This case provides an exciting example of how the boundaries of trademark protection are often tested by claimants seeking to enforce their rights concerning trademark infringement.
Hamdard National Foundation, the manufacturer of popular drink "Rooh Afza" sharbat, filed an infringement suit against Sadar Laboratories, manufacturer of "Dil Afza" sharbat, on the ground of infringement of trademark, disparagement, damage to reputation, dilution, tarnishment of brand equity. Hamdard alleged Sadar Labs had infringed their mark Rooh Afza and was passing off its products as those of the plaintiffs by using the mark Dil Afza having similar meanings (the word 'Rooh' and 'Dil' having similar meanings). The plaintiff also claimed that they have been using this mark for more than a decade and had registered their mark in the year 1942. While the defendant launched Dil Afza in 2020 with a mark and design similar to that of the plaintiffs.
On the other hand, the defendant argued that they had filed for the registration of the mark Dil Afza in the year 2018, which they have been using since 1949. Defendant also argued that, since both the marks are registered, Section 29 of the Trademarks Act doesn't apply. It was also contended that Dil Afza had been in use since 1949, and the reputation of the defendants is built upon the same. Also, the defendant argued that the plaintiff did not hold separate registrations for 'Rooh' and 'Afza,' and thus, the plaintiffs cannot claim a monopoly over the mark Afza.

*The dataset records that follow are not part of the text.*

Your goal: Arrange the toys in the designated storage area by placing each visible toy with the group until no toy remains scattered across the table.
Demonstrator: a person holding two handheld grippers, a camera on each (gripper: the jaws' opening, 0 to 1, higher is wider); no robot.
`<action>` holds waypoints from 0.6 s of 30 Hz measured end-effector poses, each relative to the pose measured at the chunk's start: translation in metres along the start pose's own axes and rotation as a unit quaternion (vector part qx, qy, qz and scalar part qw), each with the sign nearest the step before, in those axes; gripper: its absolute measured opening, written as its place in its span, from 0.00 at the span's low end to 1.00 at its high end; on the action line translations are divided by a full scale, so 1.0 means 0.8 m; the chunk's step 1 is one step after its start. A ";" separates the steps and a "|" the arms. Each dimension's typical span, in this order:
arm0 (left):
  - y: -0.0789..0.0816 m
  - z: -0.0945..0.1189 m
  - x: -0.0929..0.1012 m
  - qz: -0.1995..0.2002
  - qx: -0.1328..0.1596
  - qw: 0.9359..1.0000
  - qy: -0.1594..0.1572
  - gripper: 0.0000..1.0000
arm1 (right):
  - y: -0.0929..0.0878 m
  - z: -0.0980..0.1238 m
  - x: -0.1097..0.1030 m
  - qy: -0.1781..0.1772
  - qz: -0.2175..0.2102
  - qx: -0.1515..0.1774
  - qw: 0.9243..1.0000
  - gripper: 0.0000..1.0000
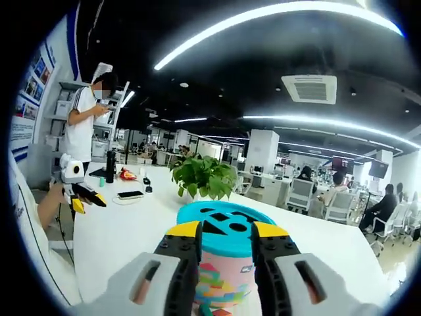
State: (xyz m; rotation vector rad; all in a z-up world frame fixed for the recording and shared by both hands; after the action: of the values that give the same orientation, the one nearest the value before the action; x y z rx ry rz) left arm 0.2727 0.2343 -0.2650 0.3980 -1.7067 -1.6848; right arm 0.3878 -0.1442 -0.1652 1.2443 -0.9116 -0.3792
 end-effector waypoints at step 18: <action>-0.005 -0.017 0.025 0.013 0.034 0.999 -0.025 0.52 | -0.053 0.105 -0.033 -0.011 0.005 -0.026 1.000 0.37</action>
State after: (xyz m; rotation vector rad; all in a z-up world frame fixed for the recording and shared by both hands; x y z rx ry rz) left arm 0.2663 0.2101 -0.2651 0.3663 -1.8010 -1.6339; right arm 0.3170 -0.1938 -0.2111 1.1898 -0.9209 -0.4057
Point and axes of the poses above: the point that each gripper's makers call its tool centre point, and the gripper's own axes: z roughly backward along the fingers, x roughly to its right, y roughly out of its top, the point moved 7 cm from there along z, roughly backward along the fingers, and after that the axes turned 11 degrees about z, right-handed, at the moved point
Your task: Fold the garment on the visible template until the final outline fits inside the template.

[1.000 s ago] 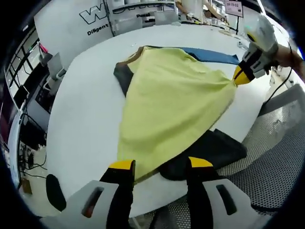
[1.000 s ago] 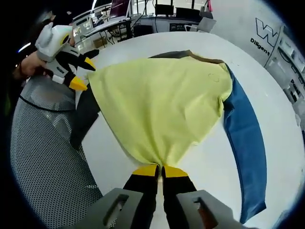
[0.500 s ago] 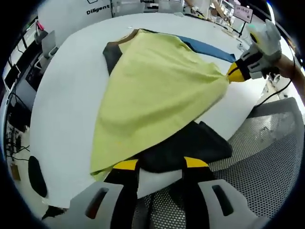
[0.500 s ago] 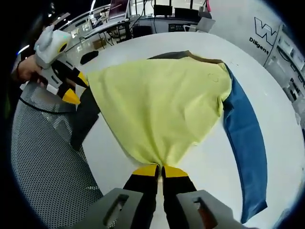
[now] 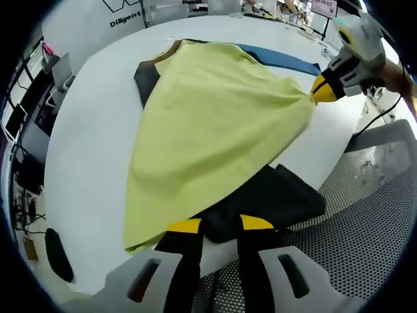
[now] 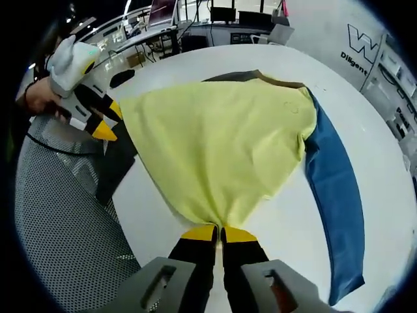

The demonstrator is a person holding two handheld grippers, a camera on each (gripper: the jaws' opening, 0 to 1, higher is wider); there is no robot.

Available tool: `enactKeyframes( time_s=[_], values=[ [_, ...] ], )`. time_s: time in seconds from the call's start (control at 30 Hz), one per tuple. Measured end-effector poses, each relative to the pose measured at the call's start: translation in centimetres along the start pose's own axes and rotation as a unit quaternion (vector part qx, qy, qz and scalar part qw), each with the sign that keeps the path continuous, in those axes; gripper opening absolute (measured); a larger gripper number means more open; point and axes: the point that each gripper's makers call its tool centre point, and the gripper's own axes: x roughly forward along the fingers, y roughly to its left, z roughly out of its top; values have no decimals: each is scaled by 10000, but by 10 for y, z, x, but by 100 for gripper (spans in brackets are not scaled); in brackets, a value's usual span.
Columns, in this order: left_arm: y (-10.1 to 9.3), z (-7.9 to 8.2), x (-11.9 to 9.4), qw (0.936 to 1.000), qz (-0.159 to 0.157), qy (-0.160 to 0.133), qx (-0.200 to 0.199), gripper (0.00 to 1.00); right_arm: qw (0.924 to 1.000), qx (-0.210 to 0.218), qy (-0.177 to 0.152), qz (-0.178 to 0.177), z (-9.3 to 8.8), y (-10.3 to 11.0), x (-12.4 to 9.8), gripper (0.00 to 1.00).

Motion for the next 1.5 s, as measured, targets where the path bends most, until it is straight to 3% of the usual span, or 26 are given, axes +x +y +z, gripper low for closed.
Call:
enactKeyframes(
  time_s=[0.07,0.17,0.2,0.23,0.57,1.03,1.33,1.5],
  values=[
    [-8,2,2,9997,-194,-87,-69,10,10000,-8,21,-15,0,0,0,0],
    [-7,2,2,9999,-156,-59,-31,9,10000,-46,34,-46,-1,-1,0,0],
    [-6,3,2,9997,-187,-94,-118,8,10000,-36,31,-41,0,-1,0,0],
    [-7,2,2,9986,-250,-91,-461,8,10000,-30,21,-47,0,-1,0,0],
    [24,-2,-8,9979,-251,-208,-554,7,10000,-7,22,-78,-1,-5,-2,0],
    [92,-1,-12,9973,427,-190,-565,8,9999,91,73,-61,-4,-8,-3,0],
    [130,10,-14,9945,908,-264,-455,8,9997,138,209,-45,-16,-12,-5,0],
    [153,25,-14,9918,1150,-391,-391,8,9994,212,271,29,-23,-9,-6,0]
  ],
)
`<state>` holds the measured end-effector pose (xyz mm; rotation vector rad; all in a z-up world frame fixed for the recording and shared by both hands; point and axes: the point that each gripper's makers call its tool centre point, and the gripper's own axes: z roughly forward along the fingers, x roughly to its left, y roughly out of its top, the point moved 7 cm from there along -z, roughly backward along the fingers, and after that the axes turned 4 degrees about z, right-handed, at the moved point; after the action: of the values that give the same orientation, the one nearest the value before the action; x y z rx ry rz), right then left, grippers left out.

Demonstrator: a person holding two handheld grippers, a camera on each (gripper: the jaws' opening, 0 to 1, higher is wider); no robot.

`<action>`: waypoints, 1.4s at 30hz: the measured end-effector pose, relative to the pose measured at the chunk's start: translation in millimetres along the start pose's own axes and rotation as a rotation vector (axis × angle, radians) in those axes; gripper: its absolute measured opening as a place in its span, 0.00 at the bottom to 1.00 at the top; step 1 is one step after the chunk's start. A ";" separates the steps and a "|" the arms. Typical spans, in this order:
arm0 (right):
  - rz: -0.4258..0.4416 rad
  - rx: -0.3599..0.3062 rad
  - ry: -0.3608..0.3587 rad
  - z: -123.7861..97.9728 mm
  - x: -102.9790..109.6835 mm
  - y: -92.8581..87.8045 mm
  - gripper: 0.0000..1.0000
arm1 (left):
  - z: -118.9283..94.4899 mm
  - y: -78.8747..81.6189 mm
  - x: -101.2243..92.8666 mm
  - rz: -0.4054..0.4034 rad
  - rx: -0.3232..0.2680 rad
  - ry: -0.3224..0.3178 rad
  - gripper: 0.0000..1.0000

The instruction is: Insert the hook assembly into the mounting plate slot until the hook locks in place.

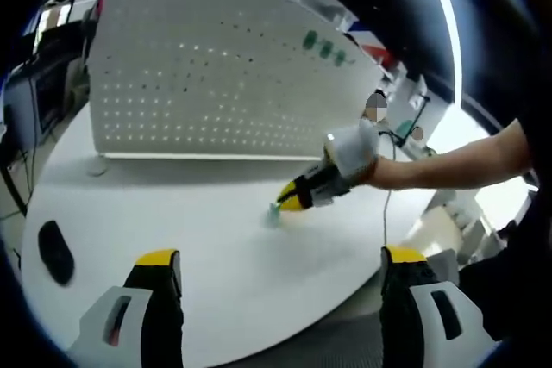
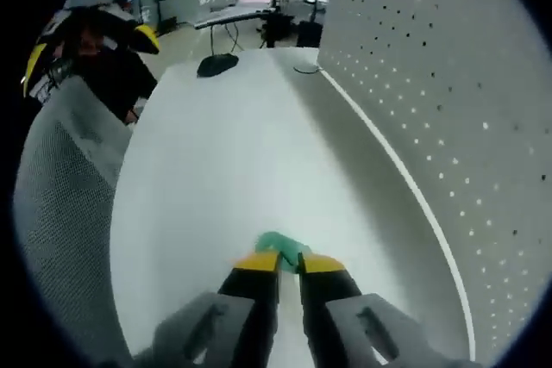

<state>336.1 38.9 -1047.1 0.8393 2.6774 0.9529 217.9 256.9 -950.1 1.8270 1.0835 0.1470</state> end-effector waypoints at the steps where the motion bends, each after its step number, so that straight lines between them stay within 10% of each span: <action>1: 0.033 -0.007 -0.007 -2.1 -1.0 0.6 0.06 | 0.2 0.6 -0.1 0.002 -0.002 0.001 0.97; 7: 0.237 -0.074 -0.057 -16.0 -10.7 4.9 0.01 | 3.7 6.1 -0.9 0.017 -0.009 0.002 0.97; 42: 0.545 -0.252 -0.159 -63.6 -13.9 3.6 0.00 | -1.2 33.7 -10.7 0.084 -0.070 -0.001 0.97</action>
<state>327.5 -0.1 -995.5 1.5445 2.1656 1.2339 231.5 245.4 -919.5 1.8096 0.9894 0.2309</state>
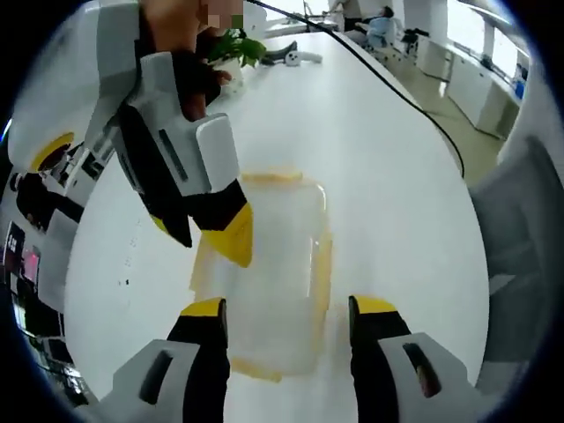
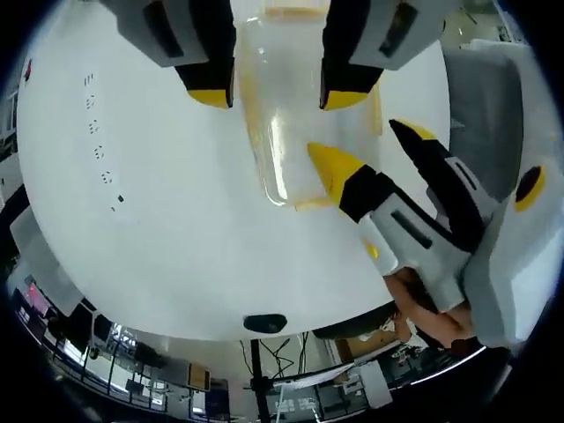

In a rejoinder, the plaintiff also claimed that Sadar Labs had not provided any evidence to establish that their mark had been used since 1949, which makes the registration of the mark invalid.
High Court's Judgement
While rejecting the plaintiff's plea, Delhi High Court stated that both Rooh Afza and Dil Afza are registered marks, and thus the exclusive right to use couldn't be enforced against each other. Also, the marks of the plaintiffs and the defendant are not identical. The judgment holds that there cannot be confusion being created on account of the meaning of the two words. Delhi HC passed an interlocutory order under Section 124(5), dismissing the plaintiff's application, holding that the two marks were not identical. Also, the plaintiff couldn't establish their claim of exclusive use of the term Afza.
Interestingly, the plaintiff sought an injunction contending that the words Dil and Rooh both translate to "deep emotion," and the addition of the word Afza would lead to customer confusion. Even if the suffix is similar, the marks are dissimilar not to cause confusion amongst the consumers. Trademark protection aims to make sure that the competitors don't profit unfairly and use someone else's goodwill. And, the protection doesn't extend to safeguarding the mark's meaning.
It is not common for brands to use prefixes and suffixes to standard terms to create unique names. However, a mark should be different from all the existing marks that use the same prefix or suffix to avoid infringement. The mark Dil Afza is different from Rooh Afza, and also the fact that Hamdard did not have any trademark claim over the term Afza.
Hamdard's petition seems to align with its previous claims of infringements wherein they have tested the boundaries of trademark law protection, such as when Hamdard filed a case against Karan Johar for making objectionable references to Rooh Afza in one of his movies.